EXERCISE INSTRUCTIONS — In the material below, find the line with "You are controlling" and the line with "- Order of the", then output those two lines and every line between them, exactly.

BEGIN AVAILABLE DATA

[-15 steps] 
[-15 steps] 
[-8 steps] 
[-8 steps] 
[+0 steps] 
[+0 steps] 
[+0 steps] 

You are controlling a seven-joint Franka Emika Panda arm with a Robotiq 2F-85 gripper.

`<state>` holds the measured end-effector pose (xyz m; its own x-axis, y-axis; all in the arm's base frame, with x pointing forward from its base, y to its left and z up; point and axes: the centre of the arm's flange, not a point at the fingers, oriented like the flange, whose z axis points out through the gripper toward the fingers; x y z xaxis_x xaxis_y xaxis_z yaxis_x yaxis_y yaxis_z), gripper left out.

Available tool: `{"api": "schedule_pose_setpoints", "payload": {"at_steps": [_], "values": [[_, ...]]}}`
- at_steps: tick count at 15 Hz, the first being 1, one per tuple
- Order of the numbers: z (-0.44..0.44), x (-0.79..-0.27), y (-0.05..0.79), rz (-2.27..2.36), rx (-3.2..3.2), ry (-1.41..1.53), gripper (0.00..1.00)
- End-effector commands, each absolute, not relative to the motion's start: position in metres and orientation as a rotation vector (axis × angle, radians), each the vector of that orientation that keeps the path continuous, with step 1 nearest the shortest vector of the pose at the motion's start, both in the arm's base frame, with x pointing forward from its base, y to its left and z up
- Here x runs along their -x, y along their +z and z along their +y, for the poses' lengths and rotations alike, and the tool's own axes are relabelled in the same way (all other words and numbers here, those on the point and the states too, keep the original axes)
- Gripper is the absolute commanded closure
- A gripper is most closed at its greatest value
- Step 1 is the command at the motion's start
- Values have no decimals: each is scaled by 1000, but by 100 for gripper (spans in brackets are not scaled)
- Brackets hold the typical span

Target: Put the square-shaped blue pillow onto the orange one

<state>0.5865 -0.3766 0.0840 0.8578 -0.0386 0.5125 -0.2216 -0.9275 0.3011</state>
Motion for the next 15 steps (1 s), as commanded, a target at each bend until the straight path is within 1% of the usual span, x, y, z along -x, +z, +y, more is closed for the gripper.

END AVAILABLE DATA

EXERCISE ANSWER —
You are controlling a seven-joint Franka Emika Panda arm with a Robotiq 2F-85 gripper.

`<state>` holds the measured end-effector pose (xyz m; its own x-axis, y-axis; all in the arm's base frame, with x pointing forward from its base, y to its left and z up; point and axes: the centre of the arm's flange, not a point at the fingers, oriented like the flange, whose z axis points out through the gripper toward the fingers; x y z xaxis_x xaxis_y xaxis_z yaxis_x yaxis_y yaxis_z), gripper left out.

Available tool: `{"api": "schedule_pose_setpoints", "payload": {"at_steps": [_], "values": [[_, ...]]}}`
- at_steps: tick count at 15 Hz, the first being 1, one per tuple
- Order of the numbers: z (-0.44..0.44), x (-0.79..-0.27), y (-0.05..0.79), rz (-2.27..2.36), rx (-3.2..3.2), ry (-1.41..1.53), gripper (0.00..1.00)

Nothing else goes with this output.